• _Task to complete_:
Scan the lines below for the word "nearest". Copy each line you find it in.

• _Dataset content_:
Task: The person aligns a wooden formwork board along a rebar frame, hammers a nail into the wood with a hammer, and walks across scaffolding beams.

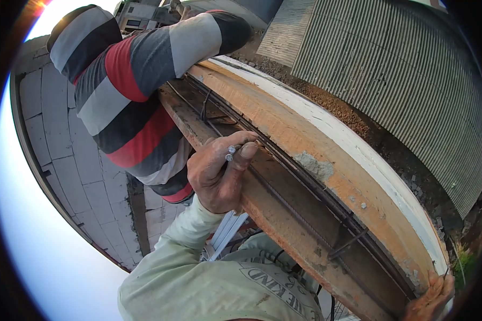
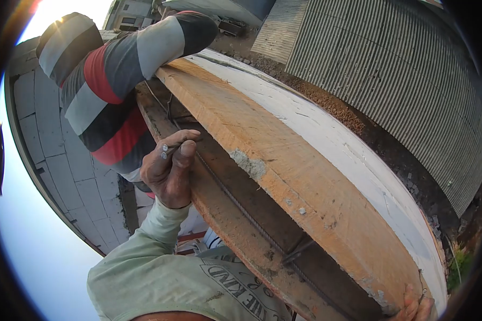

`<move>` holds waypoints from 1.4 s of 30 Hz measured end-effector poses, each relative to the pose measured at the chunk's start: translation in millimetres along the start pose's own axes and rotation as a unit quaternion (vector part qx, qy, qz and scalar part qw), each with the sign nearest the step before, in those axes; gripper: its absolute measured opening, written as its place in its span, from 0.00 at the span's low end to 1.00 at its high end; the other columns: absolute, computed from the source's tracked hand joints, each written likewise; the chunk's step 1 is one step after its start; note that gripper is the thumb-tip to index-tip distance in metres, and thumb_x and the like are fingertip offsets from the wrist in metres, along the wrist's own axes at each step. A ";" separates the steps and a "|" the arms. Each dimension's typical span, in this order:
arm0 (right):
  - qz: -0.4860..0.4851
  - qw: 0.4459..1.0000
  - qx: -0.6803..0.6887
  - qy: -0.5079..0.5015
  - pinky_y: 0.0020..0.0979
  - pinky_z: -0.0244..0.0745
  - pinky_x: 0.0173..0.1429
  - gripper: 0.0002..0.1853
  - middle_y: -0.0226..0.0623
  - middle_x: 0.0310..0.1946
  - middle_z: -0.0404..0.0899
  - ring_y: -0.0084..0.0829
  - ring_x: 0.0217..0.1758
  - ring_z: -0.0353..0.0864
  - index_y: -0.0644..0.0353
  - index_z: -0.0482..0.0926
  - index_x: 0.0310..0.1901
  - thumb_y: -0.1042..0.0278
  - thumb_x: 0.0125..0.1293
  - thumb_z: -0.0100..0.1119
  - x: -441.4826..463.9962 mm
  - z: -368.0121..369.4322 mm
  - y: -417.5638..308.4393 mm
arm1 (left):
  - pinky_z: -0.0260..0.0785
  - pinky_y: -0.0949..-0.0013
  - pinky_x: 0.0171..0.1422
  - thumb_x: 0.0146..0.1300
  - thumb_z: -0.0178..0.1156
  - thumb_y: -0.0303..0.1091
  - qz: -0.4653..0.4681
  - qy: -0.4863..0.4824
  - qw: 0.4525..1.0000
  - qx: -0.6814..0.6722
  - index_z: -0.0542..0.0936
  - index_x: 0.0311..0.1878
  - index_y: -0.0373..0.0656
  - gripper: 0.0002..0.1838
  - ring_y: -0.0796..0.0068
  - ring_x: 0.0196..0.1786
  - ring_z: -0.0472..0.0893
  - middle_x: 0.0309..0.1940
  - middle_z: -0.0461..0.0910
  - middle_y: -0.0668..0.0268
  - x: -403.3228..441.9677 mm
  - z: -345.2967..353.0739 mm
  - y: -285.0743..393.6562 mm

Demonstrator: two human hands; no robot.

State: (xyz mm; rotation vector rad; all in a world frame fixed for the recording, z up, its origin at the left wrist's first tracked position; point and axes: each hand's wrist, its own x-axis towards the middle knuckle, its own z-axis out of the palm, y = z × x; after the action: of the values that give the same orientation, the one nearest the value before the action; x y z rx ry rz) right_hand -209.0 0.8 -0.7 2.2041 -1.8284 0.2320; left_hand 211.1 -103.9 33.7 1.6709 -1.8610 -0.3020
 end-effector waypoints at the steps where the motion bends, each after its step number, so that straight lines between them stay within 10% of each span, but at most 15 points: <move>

• _Response_:
`<move>` holds waypoints from 1.4 s of 30 Hz measured end-effector poses, each relative to the pose measured at the chunk's start: translation in millimetres along the start pose's own axes and rotation as a unit quaternion (vector part qx, qy, qz and scalar part qw), each with the sign nearest the step before, in those axes; gripper: its absolute measured opening, written as its place in its span, from 0.00 at the span's low end to 1.00 at its high end; the other columns: absolute, computed from the source's tracked hand joints, each written likewise; the chunk's step 1 is one step after its start; note that gripper is the thumb-tip to index-tip distance in metres, and thumb_x and the like are fingertip offsets from the wrist in metres, along the wrist's own axes at each step. A ";" separates the steps and a "|" the arms. Each dimension's typical span, in this order:
State: (xyz mm; rotation vector rad; all in a world frame fixed for the recording, z up, its origin at the left wrist's first tracked position; point and axes: each hand's wrist, its own x-axis towards the middle knuckle, its own z-axis out of the palm, y = z × x; after the action: of the values that give the same orientation, the one nearest the value before the action; x y z rx ry rz) right_hand -209.0 0.8 -0.7 2.2041 -1.8284 0.2320; left_hand 211.1 -103.9 33.7 1.6709 -1.8610 -0.3020

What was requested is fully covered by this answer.